Ruth Sinn

Personal information
- Born: April 29, 1962 (age 64) North St. Paul, Minnesota, U.S.

Career information
- High school: North (North St. Paul, Minnesota)
- College: St. Thomas (MN) (1980–1984)
- Coaching career: 1988–2026

Career history

Coaching
- 1988–2005: Apple Valley HS
- 2005–2026: St. Thomas (MN)

Career highlights
- As player: 2× All-MIAC (1983, 1984); As head coach: 9× MIAC Tournament champion (2010–2019); 4× MIAC Coach of the Year (2008, 2012, 2015, 2017);

= Ruth Sinn =

American basketball coach (born 1962)

Ruth Ann Opatz Sinn (born April 29, 1962) is a retired American basketball coach, most recently the head women's basketball head coach at St. Thomas (Minnesota). Sinn had coached the program from 2005 to 2026. Sinn was previously head coach at Apple Valley High School for 17 years.

==College career==
Sinn played for St. Thomas from 1980 to 1984 and graduated in 1984. As a player, Sinn earned All-MIAC honors in 1983 and 1984, was team captain as a senior, and MIAC champion in her junior and senior years. At the time, St. Thomas competed in NCAA Division III.

==USA Basketball==
Sinn was an assistant coach for Team USA during the 2019 FIBA Under-16 Women's Americas Championship. At the 2019 championships in Puerto Aysen, Chile, Sinn helped Team USA to a perfect 6–0 record and the gold medal.

==Coaching career==
Sinn was head coach at Apple Valley High School in Minnesota for 17 seasons from 1988 until 2005. Her Apple Valley team played in three state tourneys and won eight section titles during her tenure as coach. Sinn compiled a 290–170 record during her high school coaching career.
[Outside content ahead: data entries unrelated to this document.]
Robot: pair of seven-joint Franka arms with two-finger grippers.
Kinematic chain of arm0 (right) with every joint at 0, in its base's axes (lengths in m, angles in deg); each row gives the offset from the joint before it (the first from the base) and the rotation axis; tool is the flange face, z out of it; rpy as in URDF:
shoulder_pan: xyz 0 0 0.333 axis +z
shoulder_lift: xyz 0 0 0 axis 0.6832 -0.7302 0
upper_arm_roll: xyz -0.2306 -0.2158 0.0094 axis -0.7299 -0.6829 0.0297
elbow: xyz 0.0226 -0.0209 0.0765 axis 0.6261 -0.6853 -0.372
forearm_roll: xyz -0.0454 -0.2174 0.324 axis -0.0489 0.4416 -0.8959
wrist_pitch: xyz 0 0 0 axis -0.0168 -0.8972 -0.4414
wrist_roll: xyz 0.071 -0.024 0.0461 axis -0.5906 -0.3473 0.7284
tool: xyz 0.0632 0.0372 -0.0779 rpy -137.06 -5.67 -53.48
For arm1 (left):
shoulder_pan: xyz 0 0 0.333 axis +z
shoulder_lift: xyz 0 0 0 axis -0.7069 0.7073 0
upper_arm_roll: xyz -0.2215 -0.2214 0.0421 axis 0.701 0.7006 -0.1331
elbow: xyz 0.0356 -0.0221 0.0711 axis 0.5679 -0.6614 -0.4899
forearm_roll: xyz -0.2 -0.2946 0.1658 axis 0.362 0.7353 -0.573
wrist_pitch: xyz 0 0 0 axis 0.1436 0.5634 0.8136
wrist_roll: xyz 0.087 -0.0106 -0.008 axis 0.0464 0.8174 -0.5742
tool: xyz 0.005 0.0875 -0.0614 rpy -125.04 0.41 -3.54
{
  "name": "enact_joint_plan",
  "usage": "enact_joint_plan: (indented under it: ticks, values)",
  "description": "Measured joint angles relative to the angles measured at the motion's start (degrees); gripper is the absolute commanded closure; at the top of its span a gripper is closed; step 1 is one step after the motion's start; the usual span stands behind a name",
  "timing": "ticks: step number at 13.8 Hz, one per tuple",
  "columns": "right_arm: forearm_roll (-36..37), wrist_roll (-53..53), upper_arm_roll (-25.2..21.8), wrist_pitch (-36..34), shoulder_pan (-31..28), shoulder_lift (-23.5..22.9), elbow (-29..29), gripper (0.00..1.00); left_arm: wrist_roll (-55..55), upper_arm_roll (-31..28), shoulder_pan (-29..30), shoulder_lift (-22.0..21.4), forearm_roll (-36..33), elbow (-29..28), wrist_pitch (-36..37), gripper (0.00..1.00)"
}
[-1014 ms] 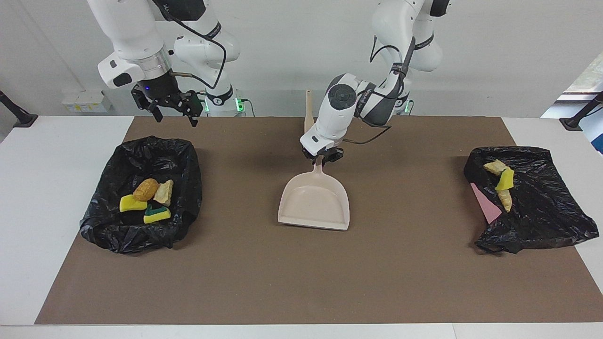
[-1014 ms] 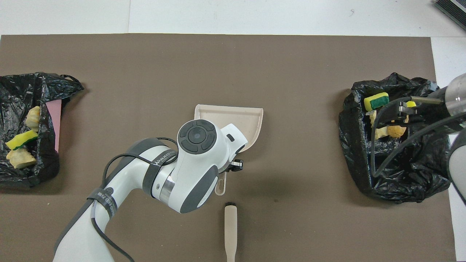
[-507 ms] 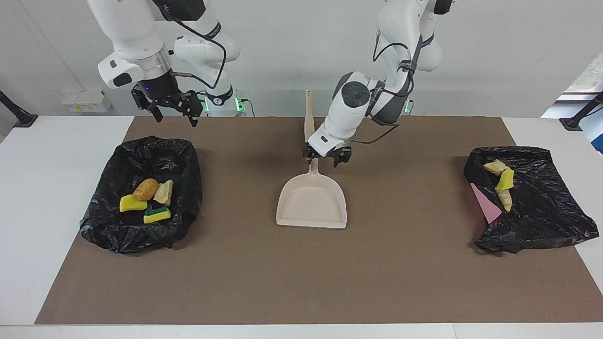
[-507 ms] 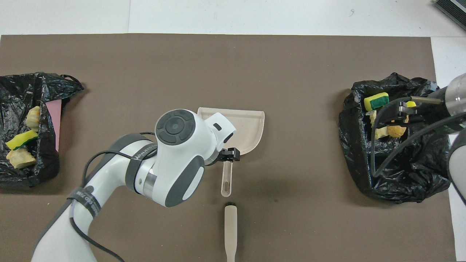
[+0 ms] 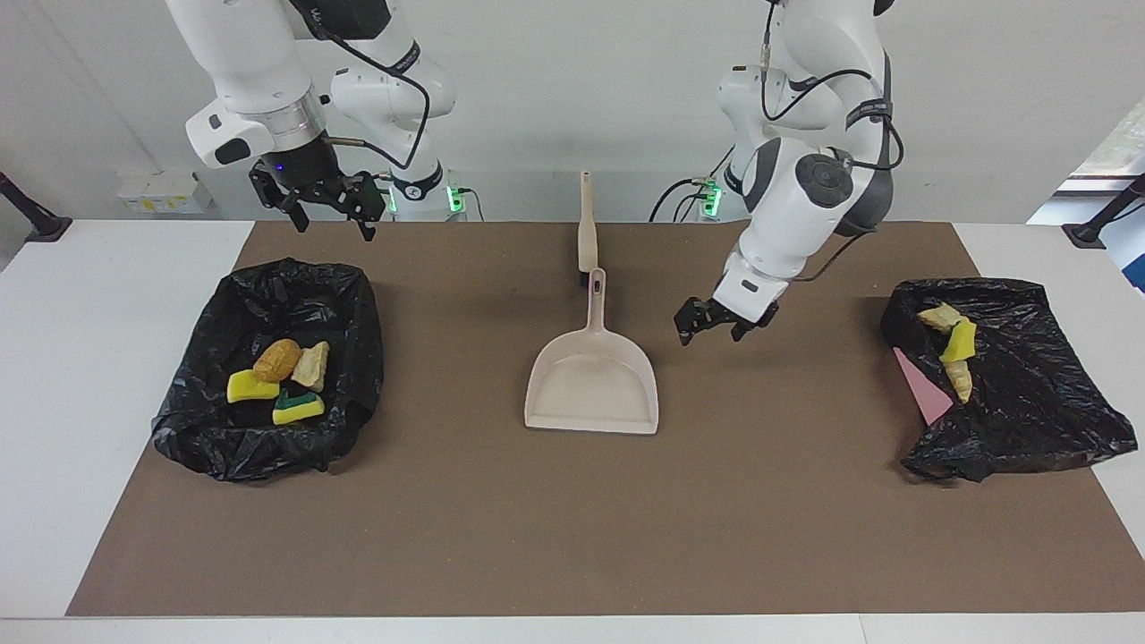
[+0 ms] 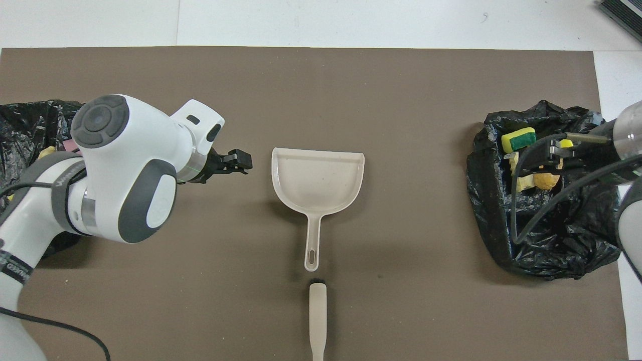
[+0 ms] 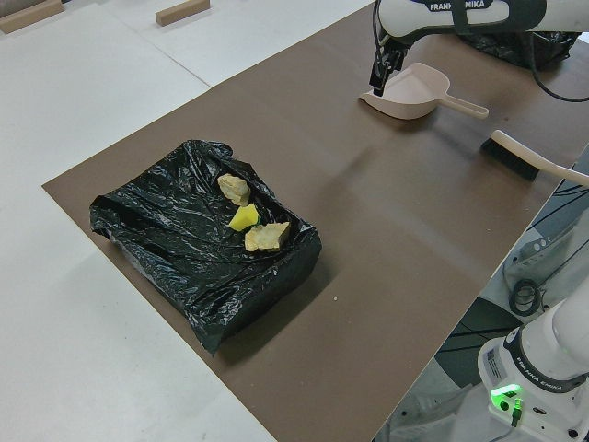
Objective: Sweep and dump trash in bin
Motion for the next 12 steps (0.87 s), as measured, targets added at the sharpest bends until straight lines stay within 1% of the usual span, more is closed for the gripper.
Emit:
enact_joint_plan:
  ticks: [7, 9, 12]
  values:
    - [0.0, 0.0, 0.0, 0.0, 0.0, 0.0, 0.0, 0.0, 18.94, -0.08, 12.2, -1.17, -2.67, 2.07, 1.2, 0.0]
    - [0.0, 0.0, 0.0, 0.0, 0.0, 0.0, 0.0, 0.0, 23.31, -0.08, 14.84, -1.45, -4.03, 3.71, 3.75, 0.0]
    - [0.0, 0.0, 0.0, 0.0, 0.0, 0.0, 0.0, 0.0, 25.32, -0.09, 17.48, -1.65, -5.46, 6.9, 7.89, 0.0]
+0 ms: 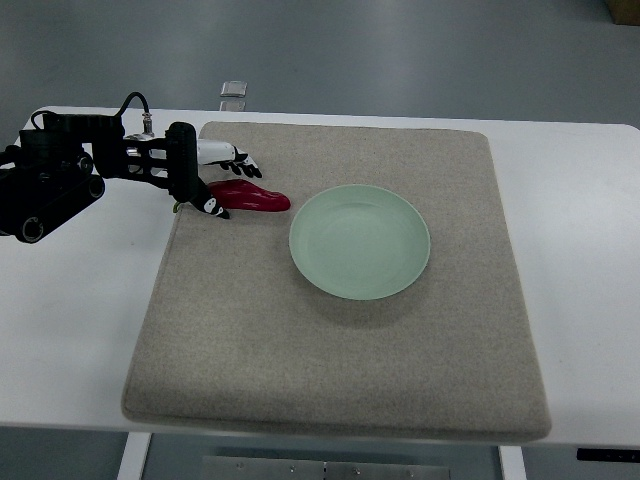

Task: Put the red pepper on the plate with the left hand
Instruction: 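Lower the left hand over the red pepper beside the plate, then close the left hand fingers around the red pepper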

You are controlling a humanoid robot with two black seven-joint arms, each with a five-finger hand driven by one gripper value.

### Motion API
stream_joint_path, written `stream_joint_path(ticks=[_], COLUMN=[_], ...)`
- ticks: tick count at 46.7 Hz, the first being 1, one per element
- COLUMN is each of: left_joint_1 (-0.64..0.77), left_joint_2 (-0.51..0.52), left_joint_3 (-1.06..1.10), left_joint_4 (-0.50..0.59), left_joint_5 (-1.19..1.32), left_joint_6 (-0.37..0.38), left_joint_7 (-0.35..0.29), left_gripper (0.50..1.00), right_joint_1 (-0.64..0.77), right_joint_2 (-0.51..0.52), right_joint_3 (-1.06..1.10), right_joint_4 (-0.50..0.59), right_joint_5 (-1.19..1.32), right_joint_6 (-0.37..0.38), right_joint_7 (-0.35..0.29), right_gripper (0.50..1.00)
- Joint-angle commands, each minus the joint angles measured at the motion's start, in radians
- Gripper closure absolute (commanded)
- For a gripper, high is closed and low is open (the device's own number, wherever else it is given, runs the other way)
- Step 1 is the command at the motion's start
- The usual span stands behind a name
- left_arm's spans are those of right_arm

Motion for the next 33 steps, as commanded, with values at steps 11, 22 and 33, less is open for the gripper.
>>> stream_joint_path(ticks=[11,22,33], left_joint_1=[0.001,0.003,-0.002], left_joint_2=[-0.013,-0.013,-0.007], left_joint_3=[0.000,0.000,0.000], left_joint_4=[0.000,0.000,0.002], left_joint_5=[0.001,0.001,-0.001], left_joint_6=[0.000,0.000,0.000], left_joint_7=[0.001,0.001,0.000], left_gripper=[0.767,0.836,0.909], right_joint_1=[0.000,0.000,0.000], right_joint_2=[0.000,0.000,0.000], right_joint_3=[0.000,0.000,0.000], right_joint_4=[0.000,0.000,0.000], right_joint_5=[0.000,0.000,0.000], right_joint_6=[0.000,0.000,0.000], right_joint_7=[0.000,0.000,0.000], right_gripper=[0.572,0.572,0.572])
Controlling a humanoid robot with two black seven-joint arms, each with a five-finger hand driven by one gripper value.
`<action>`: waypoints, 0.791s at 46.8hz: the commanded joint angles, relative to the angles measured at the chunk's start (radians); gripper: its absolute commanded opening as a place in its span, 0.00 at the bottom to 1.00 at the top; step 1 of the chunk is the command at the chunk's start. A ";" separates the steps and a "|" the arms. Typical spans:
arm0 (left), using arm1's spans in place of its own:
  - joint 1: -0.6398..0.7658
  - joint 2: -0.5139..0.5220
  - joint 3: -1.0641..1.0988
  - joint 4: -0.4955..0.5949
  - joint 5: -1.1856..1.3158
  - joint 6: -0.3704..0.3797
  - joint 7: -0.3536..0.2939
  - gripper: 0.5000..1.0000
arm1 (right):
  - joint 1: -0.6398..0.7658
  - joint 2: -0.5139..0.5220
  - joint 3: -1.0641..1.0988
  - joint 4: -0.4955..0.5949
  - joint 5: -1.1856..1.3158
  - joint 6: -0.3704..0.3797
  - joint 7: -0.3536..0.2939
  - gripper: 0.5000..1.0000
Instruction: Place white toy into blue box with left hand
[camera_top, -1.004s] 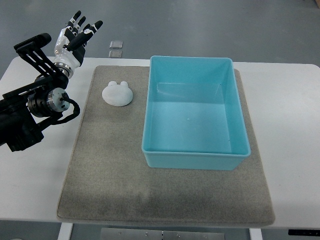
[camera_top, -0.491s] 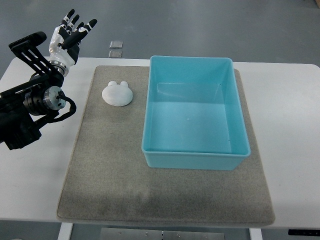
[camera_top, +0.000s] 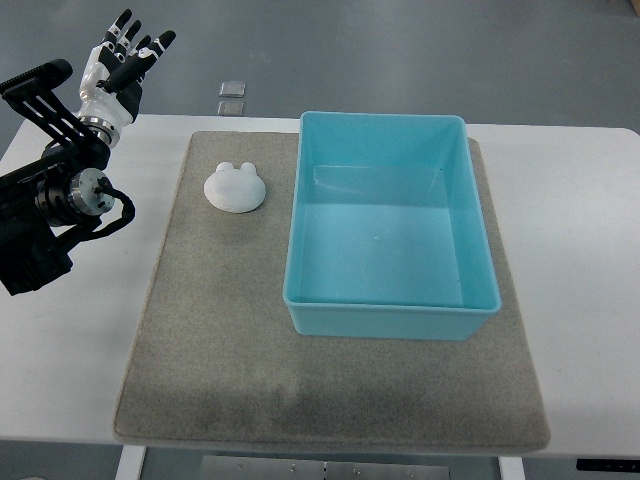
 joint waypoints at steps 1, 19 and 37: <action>0.006 -0.001 0.002 0.002 0.003 -0.002 0.000 0.99 | 0.000 0.000 0.000 0.000 0.000 0.000 0.000 0.87; 0.016 0.004 0.004 -0.005 0.043 -0.069 0.000 0.99 | 0.000 0.000 0.000 0.001 0.000 0.000 0.000 0.87; 0.016 0.018 -0.003 -0.008 0.264 -0.069 -0.002 0.99 | 0.000 0.000 0.000 0.000 0.000 0.000 0.000 0.87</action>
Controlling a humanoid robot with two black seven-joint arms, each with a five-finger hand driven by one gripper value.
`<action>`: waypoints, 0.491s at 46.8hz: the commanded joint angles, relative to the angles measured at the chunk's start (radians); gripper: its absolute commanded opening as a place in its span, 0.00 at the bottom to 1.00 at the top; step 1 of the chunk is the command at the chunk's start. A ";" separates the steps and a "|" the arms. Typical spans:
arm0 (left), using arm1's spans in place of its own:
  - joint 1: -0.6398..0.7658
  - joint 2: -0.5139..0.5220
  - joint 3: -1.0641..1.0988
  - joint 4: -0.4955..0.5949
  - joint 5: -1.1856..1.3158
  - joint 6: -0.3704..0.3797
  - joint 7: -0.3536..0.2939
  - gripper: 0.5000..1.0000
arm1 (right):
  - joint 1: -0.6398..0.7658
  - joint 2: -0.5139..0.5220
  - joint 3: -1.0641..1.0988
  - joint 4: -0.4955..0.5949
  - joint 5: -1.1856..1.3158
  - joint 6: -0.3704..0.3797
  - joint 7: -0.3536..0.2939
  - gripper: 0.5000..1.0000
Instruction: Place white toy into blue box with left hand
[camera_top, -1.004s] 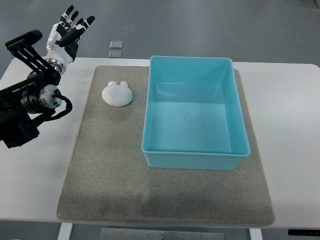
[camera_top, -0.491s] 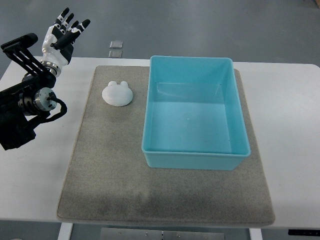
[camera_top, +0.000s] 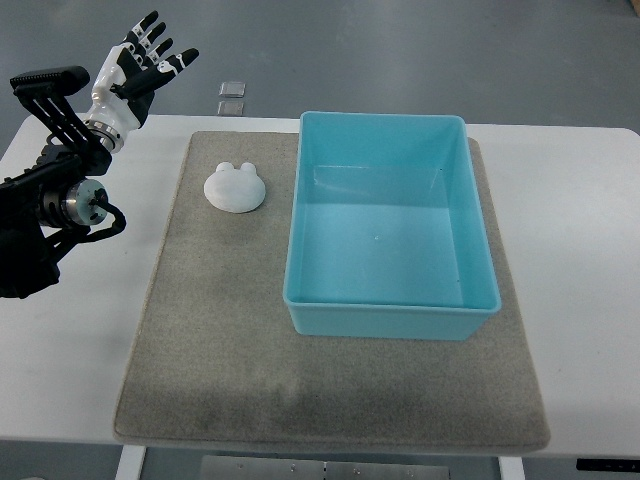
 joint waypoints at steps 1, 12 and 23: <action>0.000 0.002 0.001 0.000 0.017 0.000 0.000 0.99 | 0.000 0.000 0.001 0.001 0.001 0.000 0.000 0.87; 0.000 0.021 0.010 -0.003 0.035 0.000 0.000 0.99 | 0.000 0.000 0.001 0.001 0.001 0.000 0.000 0.87; 0.000 0.033 0.010 -0.015 0.071 0.000 0.000 0.99 | 0.000 0.000 -0.001 0.001 0.001 0.000 0.000 0.87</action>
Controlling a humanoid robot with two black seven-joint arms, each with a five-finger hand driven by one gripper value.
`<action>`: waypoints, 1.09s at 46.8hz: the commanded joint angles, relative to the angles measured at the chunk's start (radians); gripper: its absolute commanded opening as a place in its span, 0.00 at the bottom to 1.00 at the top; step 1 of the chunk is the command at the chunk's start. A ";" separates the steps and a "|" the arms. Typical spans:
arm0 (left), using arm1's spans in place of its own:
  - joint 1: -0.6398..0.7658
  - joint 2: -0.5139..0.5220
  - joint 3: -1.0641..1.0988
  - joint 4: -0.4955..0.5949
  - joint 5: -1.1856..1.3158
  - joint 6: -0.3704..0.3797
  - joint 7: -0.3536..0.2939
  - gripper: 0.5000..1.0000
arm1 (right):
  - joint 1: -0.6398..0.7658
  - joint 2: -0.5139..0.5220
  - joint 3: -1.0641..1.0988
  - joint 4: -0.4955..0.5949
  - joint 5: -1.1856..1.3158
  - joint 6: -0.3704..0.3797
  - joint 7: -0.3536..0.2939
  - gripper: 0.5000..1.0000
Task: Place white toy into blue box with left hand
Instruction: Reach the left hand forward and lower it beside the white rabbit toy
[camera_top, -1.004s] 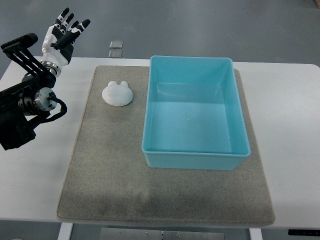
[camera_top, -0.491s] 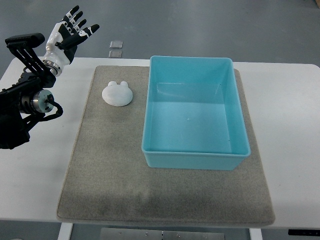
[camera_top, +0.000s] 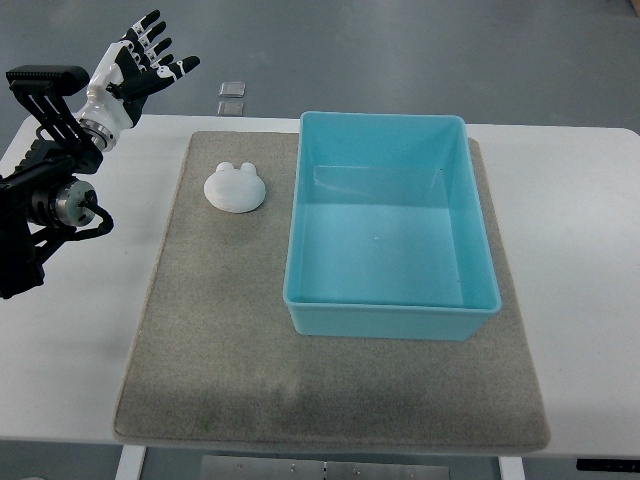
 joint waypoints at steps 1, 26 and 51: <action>0.000 0.001 0.000 -0.002 0.003 0.000 0.000 0.99 | 0.000 0.000 0.000 -0.001 0.000 0.000 0.000 0.87; 0.002 0.040 0.018 -0.016 0.225 -0.023 -0.018 0.99 | 0.000 0.000 0.000 0.001 0.001 0.000 0.000 0.87; 0.005 0.237 0.023 -0.225 0.760 -0.054 -0.051 0.99 | 0.000 0.000 0.000 -0.001 0.000 0.000 0.000 0.87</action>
In 2005, Sinn made the move to NCAA Division III college basketball as head coach of the St. Thomas Tommies women’s program. At the DIII level, Sinn led the Tommies to a 355–88 (0.801) overall record from 2005 to 2021 when the Tommies left the DIII ranks.

During her tenure, the Tommies were highly successful as a DIII program, making the Final Four at the NCAA Division III women's basketball tournament in 2012, 2017, and 2019.

For the 2021–22 season, the Tommies moved up to NCAA Division I college basketball, competing in the Summit League. As of the conclusion of the 2024–25 season, Sinn had compiled a 52–67 record as a DI head coach.

On February 10, 2026, Sinn announced her retirement at the end of the 2025–26 season.